French entomologist (1879–1965)

René Jeannel (23 March 1879 – 20 February 1965) was a French entomologist. He was director of the Muséum national d'histoire naturelle from 1945 to 1951. Jeannel's most important work was on the insect fauna of caves in the Pyrenees, France and in the Carpathians, Romania. He also worked in Africa. Jeannel specialised in Leiodidae (then Silphidae or Catopidae) but authored a large number of papers and works on other Coleoptera. He was a member of the Romanian Academy.

As the son of a medical officer in the French military, Jeannel was expected to succeed his father. However, after developing an interest, during his studies in Toulouse, in cave exploration and especially cave fauna, he began considering a career in biological science instead. His interest was especially stimulated when he discovered two new cave beetles in the Grotte d’Oxibar (named after him by Abeille de Perrin: Bathyscia jeanneli and Aphaenops jeanneli.

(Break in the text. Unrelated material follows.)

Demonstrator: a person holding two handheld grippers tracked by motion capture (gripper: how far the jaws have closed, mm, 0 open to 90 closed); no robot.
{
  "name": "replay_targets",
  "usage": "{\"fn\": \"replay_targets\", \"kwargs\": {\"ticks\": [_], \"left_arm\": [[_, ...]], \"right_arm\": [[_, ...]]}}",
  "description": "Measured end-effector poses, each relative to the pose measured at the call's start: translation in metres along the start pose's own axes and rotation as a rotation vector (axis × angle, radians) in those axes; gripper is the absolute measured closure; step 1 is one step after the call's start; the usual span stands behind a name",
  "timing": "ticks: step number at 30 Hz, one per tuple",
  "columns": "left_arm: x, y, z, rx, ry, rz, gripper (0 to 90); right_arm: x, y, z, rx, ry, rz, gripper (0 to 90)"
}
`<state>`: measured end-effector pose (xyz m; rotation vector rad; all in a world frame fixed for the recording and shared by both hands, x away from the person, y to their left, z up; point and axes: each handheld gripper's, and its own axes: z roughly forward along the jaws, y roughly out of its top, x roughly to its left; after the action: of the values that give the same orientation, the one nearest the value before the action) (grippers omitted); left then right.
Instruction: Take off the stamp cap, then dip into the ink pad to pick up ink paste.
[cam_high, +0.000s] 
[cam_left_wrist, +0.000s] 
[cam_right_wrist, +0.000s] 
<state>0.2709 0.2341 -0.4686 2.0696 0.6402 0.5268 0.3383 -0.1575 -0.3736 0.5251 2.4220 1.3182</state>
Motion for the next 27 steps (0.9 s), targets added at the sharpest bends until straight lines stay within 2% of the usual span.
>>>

In 1905 he began a life-long friendship and collaboration with Romanian biologist Emile Racovitza. In the first 17 years alone they jointly explored 1,400 caves in southern Europe and North Africa and published descriptions of the caves and their fauna. When Racovitza was invited to found a biospeleological institute in Cluj, Jeannel became his deputy director until 1927, when Jeannel obtained a chair in entomology in the Paris museum.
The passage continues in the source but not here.